What is needed is a copy of each line in the listing that contains "comes".

[Start of Attachment]

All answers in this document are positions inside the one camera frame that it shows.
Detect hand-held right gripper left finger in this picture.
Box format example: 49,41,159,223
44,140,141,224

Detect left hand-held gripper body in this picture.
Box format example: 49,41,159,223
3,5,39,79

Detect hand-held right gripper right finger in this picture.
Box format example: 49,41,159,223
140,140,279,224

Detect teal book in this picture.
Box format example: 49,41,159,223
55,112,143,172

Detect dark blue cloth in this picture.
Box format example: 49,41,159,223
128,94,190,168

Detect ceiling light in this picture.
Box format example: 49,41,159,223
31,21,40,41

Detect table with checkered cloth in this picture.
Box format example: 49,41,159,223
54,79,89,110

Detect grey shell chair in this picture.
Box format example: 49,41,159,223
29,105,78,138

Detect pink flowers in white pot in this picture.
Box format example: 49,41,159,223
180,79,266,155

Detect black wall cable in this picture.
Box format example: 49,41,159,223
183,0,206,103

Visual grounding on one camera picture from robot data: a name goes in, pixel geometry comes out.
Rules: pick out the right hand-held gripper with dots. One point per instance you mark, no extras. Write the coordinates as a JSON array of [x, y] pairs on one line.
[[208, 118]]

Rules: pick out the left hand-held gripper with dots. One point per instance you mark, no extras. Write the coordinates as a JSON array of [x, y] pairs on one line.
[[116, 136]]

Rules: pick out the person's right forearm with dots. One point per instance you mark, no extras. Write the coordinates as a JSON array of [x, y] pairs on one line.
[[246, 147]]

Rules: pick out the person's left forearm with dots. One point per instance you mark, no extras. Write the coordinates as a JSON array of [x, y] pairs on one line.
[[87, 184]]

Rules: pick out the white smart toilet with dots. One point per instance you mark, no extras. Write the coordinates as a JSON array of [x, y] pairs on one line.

[End of Attachment]
[Start of Attachment]

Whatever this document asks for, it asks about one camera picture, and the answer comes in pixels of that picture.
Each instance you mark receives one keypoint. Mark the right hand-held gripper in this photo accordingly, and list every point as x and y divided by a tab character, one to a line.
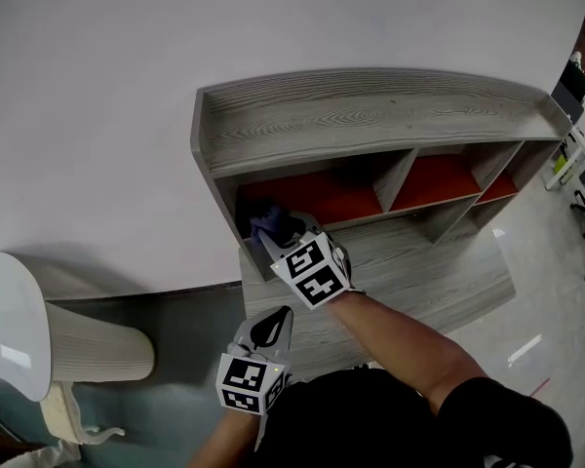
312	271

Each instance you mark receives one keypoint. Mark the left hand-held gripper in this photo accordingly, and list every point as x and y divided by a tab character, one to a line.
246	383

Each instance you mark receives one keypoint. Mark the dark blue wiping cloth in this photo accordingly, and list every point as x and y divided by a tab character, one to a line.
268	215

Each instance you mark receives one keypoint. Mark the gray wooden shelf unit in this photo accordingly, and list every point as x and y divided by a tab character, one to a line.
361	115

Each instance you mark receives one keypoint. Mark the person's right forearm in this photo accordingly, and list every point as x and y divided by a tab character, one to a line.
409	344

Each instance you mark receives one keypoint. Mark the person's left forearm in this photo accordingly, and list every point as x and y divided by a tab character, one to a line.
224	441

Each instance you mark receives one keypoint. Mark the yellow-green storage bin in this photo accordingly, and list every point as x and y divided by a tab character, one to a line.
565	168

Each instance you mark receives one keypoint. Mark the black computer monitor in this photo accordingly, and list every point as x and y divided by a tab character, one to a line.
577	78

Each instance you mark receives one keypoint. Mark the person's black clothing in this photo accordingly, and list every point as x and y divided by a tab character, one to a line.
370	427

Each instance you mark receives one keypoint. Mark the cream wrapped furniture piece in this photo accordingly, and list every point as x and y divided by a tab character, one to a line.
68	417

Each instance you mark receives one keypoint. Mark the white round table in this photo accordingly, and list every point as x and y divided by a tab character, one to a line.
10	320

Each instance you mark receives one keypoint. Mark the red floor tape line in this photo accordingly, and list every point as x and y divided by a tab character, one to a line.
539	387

[End of Attachment]

◆ **YOUR RESPONSE**
Visual grounding on one camera picture from robot data: a name goes in, pixel geometry comes out.
Whatever this document asks for, it asks about one camera picture, and the answer comes in pixels of that picture.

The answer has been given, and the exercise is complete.